- TASK TO CARRY OUT:
Search through the entries for the word "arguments" and copy every line that has it.

Extracted data entries:
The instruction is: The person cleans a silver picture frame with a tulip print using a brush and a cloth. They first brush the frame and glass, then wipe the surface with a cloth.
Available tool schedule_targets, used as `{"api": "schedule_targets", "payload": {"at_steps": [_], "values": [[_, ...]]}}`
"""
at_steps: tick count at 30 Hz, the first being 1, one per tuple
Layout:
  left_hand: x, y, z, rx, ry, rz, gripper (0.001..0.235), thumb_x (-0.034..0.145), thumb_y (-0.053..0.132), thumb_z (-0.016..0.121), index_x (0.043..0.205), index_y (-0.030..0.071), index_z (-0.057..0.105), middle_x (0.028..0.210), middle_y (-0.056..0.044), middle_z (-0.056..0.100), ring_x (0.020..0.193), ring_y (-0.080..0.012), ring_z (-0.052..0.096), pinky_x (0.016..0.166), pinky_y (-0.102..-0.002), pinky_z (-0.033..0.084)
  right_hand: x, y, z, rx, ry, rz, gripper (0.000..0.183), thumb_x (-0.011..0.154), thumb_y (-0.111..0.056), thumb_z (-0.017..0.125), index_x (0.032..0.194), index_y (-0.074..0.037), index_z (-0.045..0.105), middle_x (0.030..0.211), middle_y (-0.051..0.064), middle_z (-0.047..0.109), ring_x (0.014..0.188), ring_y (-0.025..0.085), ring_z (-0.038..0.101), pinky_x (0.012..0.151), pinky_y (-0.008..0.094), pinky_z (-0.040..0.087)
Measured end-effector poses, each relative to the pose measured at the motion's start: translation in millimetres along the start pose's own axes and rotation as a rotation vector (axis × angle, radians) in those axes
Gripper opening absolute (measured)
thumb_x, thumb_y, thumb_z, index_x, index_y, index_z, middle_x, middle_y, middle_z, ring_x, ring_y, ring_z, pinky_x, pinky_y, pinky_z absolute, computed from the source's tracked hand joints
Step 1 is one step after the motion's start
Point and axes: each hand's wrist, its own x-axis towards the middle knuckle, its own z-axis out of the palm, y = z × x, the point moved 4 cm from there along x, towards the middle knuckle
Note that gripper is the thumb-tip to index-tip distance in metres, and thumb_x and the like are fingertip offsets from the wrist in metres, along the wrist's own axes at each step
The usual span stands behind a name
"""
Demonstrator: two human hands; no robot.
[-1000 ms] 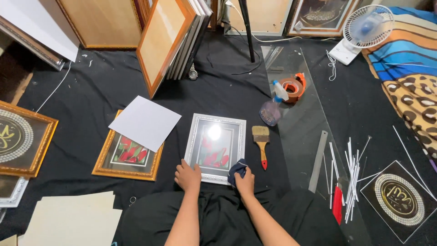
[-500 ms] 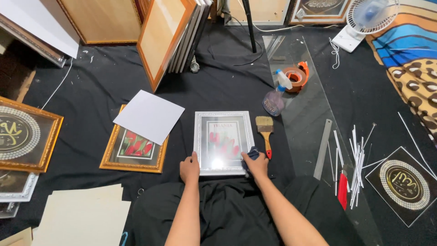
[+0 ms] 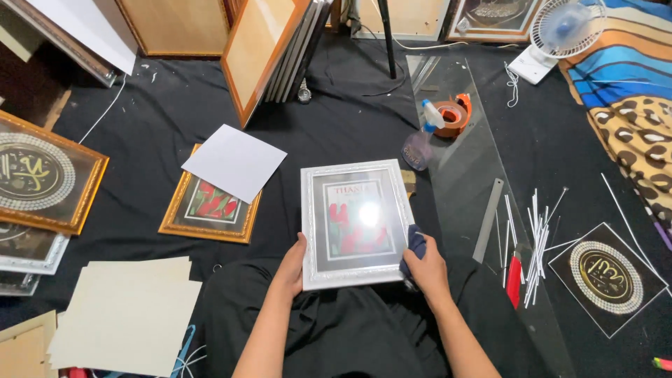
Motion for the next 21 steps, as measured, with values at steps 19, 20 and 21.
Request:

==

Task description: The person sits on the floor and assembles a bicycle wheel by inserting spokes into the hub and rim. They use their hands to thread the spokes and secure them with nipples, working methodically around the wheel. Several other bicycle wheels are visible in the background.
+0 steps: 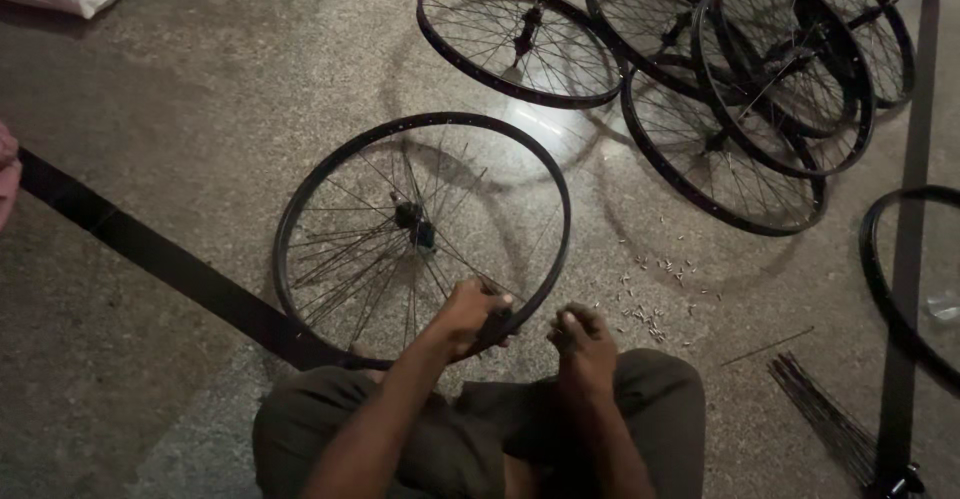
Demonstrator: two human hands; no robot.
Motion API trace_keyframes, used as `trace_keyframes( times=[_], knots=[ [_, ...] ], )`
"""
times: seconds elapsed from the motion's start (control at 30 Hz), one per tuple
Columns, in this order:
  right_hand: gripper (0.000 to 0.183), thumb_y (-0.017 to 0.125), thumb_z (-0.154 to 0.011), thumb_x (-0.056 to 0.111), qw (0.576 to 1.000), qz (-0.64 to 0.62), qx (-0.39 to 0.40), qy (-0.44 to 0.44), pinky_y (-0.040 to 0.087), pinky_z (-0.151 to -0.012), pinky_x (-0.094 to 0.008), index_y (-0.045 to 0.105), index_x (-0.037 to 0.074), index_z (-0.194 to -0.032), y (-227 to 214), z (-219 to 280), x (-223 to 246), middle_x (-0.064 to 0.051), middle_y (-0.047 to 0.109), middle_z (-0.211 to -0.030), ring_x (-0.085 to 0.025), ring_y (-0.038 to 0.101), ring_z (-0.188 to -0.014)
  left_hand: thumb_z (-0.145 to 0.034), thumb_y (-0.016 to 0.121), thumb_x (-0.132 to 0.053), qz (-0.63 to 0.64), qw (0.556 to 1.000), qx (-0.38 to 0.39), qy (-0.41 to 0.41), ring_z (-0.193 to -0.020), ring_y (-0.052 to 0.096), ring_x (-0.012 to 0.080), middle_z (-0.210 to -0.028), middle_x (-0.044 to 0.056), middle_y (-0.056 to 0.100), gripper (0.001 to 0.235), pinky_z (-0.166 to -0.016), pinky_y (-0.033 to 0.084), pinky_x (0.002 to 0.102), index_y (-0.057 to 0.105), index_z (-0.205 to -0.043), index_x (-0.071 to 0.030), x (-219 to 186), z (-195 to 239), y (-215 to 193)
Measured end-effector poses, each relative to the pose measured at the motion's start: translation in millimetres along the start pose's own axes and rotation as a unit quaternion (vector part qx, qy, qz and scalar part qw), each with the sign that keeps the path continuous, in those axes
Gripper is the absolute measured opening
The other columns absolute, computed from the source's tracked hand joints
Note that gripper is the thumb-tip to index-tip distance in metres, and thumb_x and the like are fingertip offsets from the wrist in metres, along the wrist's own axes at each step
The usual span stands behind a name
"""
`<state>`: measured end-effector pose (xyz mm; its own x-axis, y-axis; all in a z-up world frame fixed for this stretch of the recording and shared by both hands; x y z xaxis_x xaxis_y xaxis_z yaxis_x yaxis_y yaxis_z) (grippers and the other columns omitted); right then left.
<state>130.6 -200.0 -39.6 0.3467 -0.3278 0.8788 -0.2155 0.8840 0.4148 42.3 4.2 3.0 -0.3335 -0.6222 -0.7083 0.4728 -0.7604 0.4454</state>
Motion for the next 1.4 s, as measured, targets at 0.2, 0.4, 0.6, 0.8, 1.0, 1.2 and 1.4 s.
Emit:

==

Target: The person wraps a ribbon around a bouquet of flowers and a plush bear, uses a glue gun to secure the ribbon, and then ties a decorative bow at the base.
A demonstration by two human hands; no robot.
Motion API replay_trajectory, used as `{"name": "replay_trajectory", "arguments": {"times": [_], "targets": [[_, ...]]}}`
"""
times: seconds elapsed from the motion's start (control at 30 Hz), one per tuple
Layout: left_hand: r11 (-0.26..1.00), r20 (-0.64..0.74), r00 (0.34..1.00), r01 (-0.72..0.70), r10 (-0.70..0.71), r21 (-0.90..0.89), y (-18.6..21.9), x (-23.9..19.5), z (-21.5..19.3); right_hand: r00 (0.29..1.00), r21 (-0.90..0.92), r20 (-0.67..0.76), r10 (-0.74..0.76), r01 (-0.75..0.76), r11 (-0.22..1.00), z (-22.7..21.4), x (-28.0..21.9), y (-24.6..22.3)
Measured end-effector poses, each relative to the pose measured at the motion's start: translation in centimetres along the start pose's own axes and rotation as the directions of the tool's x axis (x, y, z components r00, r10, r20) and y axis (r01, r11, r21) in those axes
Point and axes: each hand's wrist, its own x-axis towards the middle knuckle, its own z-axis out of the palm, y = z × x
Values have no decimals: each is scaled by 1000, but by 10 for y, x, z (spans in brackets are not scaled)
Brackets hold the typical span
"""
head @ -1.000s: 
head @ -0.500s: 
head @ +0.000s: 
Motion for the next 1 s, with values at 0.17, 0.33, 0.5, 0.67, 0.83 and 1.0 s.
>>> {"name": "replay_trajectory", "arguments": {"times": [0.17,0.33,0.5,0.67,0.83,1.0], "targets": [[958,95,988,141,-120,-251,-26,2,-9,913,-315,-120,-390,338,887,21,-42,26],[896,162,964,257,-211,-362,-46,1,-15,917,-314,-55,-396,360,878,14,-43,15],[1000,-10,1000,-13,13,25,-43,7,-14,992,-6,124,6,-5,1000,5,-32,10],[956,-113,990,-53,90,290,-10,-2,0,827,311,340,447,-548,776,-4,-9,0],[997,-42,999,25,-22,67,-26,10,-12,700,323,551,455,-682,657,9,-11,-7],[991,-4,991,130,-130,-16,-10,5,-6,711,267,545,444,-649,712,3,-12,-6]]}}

- RESULT OF THE TASK:
Motion API replay_trajectory, used as `{"name": "replay_trajectory", "arguments": {"times": [_], "targets": [[_, ...]]}}`
>>> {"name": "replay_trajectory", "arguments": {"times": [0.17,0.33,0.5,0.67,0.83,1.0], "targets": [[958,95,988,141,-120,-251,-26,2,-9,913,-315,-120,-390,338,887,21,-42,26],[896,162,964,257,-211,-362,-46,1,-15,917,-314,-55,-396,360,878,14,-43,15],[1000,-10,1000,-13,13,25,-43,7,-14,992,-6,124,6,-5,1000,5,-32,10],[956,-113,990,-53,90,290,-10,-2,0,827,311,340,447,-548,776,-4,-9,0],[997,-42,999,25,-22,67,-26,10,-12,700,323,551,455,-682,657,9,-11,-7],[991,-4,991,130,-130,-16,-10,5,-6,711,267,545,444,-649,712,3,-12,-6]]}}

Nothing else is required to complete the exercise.